The Brief, Lucrative Afterlife of the Cardiff Giant

In the latter half of the 1800s, a giant was found in rural New York. It fooled nearly no one, for nearly no amount of time, but it is one of the more famous hoaxes in history. It served as an annoyance for most, and a business opportunity for some.

In 1869, a New York state tobacconist named George Hull was having a tiff with a local minister. Hull was arguing with a Reverend about whether or not the Bible should be taken literally. (Considering Hull was an atheist, and didn't even take the Bible figuratively, it seems that the two should have just exchanged pleasantries about the weather, but people will bicker.) As an example of a passage that showed that the Bible had to be interpreted through metaphor, Hull pointed to a passage which read, "there were giants in the earth in those day." The Reverend didn't back down. And so Hull resorted to the sort of methods that everybody used before they could vent their frustrations on an internet message board: sculpting massive people out of gypsum.

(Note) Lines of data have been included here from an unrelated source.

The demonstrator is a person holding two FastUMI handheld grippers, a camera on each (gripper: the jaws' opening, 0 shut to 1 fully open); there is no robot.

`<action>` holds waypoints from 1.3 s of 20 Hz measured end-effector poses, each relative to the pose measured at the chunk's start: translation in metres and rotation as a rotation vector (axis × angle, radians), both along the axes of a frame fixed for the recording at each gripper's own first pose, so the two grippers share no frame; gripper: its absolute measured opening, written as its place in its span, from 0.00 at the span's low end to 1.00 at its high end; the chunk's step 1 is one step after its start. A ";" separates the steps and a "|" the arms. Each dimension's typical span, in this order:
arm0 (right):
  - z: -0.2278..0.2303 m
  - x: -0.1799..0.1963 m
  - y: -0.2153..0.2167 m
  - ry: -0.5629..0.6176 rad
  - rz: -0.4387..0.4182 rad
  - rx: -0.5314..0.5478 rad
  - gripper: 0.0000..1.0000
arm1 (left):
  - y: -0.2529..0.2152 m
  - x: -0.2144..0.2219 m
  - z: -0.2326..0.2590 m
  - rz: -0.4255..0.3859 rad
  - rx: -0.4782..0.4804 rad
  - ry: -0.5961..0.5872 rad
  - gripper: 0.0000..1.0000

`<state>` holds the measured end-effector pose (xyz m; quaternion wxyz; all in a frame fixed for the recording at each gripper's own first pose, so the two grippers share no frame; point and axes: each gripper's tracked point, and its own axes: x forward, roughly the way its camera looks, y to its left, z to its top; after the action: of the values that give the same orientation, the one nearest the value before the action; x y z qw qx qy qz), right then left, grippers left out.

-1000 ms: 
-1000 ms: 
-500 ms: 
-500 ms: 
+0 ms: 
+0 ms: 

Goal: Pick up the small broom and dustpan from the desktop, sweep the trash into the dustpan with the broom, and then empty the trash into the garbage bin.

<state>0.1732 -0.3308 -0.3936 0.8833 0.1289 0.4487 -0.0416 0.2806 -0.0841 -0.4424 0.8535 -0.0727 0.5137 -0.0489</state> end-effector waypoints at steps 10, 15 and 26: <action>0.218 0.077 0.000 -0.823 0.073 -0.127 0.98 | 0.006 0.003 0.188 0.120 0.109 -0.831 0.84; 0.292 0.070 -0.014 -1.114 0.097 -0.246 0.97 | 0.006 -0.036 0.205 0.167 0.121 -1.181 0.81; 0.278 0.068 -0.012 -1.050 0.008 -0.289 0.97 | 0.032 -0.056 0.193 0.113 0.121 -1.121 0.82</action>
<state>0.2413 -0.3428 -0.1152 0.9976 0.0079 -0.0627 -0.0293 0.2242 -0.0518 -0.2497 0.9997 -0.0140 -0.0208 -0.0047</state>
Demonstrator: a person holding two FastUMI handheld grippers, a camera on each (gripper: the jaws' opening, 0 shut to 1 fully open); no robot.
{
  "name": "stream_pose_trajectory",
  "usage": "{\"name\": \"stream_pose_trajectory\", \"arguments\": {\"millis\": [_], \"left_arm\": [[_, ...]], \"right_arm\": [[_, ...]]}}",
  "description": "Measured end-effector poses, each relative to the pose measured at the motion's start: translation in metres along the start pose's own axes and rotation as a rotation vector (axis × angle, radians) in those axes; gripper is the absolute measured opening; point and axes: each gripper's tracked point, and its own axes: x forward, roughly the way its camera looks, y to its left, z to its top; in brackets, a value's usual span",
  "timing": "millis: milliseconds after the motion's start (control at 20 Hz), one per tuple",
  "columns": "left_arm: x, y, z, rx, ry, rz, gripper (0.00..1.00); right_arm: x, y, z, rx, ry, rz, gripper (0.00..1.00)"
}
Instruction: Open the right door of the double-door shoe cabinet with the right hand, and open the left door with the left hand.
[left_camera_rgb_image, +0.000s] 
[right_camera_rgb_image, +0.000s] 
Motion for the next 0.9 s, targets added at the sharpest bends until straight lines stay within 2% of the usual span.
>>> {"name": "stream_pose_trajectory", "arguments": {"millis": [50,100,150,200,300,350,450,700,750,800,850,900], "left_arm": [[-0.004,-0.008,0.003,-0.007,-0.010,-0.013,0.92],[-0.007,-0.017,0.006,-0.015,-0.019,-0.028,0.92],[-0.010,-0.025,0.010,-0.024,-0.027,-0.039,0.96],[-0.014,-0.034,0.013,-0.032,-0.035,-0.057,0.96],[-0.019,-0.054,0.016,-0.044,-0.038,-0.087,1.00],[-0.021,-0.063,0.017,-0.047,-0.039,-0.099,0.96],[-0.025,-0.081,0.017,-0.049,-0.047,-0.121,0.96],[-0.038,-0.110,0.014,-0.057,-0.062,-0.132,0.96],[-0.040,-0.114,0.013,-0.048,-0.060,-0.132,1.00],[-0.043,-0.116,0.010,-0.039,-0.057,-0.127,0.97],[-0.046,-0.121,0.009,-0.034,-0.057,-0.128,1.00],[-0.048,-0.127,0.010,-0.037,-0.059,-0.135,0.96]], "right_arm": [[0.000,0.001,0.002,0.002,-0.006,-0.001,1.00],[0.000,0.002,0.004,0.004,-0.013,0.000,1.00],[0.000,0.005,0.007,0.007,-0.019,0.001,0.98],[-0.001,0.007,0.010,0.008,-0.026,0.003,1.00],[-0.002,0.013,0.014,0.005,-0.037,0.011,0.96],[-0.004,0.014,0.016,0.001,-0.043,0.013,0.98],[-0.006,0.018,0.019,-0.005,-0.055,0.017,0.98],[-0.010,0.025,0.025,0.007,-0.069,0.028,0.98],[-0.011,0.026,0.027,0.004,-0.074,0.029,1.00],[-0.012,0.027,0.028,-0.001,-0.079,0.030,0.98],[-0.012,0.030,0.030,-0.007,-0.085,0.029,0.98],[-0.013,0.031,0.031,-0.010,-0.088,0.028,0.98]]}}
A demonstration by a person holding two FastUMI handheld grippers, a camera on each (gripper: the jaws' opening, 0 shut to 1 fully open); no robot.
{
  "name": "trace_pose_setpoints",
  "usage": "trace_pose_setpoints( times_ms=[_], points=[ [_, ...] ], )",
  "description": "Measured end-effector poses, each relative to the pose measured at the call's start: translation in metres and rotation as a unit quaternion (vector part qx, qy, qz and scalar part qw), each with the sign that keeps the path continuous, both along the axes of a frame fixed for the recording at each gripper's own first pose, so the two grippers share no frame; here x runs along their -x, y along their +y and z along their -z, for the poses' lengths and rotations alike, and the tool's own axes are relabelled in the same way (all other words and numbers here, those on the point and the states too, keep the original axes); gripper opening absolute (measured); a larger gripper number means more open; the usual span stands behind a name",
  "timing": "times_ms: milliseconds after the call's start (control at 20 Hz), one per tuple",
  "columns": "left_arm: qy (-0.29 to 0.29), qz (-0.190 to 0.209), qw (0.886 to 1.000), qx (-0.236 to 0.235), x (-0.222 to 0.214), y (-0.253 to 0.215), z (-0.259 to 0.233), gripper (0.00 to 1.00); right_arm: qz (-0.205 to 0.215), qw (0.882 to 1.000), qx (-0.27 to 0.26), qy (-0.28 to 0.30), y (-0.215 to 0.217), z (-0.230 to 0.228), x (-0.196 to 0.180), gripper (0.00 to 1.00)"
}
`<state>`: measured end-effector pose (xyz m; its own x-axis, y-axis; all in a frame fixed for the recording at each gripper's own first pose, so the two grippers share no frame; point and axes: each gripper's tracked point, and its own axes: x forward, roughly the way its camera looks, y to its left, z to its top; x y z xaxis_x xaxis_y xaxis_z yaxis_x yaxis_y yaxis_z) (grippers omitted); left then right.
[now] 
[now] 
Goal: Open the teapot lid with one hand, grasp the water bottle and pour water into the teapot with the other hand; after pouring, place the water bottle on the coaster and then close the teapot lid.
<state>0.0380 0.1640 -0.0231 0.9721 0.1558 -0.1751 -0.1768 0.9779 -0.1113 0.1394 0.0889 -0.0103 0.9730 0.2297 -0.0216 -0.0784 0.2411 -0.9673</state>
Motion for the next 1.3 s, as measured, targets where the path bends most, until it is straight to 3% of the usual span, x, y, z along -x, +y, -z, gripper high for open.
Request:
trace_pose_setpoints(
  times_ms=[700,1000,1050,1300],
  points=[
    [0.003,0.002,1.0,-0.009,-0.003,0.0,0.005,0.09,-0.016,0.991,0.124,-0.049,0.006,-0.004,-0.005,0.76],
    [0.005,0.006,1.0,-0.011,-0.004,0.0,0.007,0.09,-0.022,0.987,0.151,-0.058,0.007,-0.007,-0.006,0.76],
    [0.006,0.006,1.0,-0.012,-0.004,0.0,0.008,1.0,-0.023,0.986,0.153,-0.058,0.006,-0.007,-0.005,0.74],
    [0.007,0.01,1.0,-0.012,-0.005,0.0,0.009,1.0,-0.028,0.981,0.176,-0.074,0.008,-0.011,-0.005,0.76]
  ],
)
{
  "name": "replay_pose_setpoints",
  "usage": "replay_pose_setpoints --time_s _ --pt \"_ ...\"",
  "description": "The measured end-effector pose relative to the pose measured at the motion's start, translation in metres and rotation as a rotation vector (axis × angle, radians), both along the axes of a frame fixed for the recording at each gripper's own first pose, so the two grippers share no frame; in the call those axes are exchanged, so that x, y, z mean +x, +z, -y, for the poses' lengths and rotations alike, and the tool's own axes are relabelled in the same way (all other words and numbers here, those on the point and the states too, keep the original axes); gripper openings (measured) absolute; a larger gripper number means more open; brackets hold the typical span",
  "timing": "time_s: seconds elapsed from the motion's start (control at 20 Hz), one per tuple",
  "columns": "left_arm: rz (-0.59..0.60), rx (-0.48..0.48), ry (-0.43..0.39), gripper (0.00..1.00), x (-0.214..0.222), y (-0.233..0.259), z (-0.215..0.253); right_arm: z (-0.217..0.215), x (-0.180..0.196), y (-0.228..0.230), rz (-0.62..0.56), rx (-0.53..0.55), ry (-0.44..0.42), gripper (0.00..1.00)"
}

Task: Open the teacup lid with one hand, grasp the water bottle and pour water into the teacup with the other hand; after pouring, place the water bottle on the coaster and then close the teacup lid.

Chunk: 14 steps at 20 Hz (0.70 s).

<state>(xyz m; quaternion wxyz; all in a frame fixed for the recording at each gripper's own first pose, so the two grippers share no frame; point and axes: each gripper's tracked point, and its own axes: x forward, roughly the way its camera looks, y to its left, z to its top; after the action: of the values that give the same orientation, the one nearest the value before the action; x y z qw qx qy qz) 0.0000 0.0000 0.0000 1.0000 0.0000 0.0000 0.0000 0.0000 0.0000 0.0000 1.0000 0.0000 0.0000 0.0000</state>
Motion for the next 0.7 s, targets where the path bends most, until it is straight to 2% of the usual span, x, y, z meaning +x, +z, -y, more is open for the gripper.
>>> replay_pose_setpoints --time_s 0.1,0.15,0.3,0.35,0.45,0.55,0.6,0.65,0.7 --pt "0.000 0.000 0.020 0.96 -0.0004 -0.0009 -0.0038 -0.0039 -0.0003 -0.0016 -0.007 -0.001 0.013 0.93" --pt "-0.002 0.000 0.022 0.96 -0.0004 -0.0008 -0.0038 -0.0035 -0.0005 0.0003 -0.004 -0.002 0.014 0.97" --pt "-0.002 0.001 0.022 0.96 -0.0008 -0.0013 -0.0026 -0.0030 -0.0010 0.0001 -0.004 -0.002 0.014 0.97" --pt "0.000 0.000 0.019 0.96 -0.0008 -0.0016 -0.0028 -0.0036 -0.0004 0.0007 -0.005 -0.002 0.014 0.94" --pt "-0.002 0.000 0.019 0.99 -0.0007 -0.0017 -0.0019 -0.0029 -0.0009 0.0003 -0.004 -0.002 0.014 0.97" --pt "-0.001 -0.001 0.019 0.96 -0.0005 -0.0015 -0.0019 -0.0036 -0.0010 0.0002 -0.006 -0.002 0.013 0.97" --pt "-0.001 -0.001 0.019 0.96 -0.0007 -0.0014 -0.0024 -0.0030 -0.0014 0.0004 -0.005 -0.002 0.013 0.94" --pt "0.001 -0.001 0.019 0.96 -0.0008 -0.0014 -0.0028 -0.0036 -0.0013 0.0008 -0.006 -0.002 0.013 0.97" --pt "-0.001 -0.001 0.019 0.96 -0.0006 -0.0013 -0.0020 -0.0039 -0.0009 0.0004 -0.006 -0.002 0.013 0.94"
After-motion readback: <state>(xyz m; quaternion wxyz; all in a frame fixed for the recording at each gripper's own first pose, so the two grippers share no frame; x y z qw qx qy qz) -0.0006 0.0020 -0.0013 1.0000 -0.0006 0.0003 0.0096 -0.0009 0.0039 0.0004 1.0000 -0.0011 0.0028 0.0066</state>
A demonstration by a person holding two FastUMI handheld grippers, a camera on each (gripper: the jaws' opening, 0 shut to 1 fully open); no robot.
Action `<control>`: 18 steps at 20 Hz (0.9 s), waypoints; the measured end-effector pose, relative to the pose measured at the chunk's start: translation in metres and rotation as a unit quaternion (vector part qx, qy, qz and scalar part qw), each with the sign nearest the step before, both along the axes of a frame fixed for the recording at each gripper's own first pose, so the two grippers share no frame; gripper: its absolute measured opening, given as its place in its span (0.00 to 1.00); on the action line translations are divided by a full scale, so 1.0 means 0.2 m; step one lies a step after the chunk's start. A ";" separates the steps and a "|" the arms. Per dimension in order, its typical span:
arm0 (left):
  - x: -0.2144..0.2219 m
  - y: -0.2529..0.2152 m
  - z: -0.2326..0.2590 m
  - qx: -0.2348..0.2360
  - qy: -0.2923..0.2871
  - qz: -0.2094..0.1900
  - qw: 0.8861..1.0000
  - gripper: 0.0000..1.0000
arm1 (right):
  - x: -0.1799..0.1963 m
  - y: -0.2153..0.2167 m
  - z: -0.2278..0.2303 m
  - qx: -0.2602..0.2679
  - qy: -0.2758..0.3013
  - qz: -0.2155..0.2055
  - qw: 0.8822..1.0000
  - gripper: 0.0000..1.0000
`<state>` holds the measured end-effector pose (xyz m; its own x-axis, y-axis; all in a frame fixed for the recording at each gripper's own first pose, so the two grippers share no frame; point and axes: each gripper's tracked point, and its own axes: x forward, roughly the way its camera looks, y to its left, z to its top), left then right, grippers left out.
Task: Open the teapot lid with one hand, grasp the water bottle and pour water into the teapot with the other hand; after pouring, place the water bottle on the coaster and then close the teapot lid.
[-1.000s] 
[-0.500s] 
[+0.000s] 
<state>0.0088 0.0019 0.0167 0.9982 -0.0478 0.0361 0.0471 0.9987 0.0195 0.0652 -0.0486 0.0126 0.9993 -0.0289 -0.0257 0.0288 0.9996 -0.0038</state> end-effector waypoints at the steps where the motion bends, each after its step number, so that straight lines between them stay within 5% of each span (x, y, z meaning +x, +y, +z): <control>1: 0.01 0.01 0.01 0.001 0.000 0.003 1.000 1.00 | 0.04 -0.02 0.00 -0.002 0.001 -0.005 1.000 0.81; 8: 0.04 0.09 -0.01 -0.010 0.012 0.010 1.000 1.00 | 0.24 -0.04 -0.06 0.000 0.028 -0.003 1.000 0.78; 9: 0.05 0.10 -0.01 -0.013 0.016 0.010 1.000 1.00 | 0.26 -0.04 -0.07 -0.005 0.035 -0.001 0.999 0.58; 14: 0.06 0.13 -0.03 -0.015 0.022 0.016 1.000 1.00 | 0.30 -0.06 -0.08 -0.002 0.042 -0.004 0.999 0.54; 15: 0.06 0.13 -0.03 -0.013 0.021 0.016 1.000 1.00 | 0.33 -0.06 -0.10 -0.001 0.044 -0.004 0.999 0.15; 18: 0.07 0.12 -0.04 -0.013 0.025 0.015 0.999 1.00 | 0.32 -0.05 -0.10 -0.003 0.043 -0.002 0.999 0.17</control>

The Brief, Lucrative Afterlife of the Cardiff Giant

He buried the ten foot tall stone giant in the ground in a nearby field of his friend, a farmer named William Newell. After a few months, Newell hired men to dig a well. On October 16, 1869, they hit thigh, and uncovered the giant. People from all around flocked to see the giant. Many were interested enough to pay fifty cents for the privilege. Few actually believed. Although people were happy to hype it for interest and to sell papers, it took four months for a paleontologist to make the trip out to Cardiff to see this famous giant. Considering the paleontologist was Othniel Marsh, who is famous for being one of the most icily competitive people ever to grace academia, the four months it took for the public to prod him into going says something about how seriously most people took the giant.

Once on the grounds - and presumably fifty cents poorer - Marsh took one look at the giant and dismissed it. In writing of his find, he dryly remarked that, if it had been in the ground since Biblical times, the chisel marks would have worn off. But fame, and not authenticity, makes money. The conspirators had already made enough of a splash that a group of businessmen had bought their giant (which had cost them just under three thousand dollars to make) for $37,500. The businessmen had to have known what they were buying, and had to have hoped that the hoax would have been definitively disproved a little later. They were happy to find that the Cardiff Giant continued to be popular, even after people already knew it had been declared false.

PT Barnum, who never said that there was a sucker born every minute but did have an eye for a bargain, found a way to squeeze in on the notoriety even if he couldn't secure the giant itself. He had a copy of the Cardiff Giant made, and it traveled with his show as he went from town to town.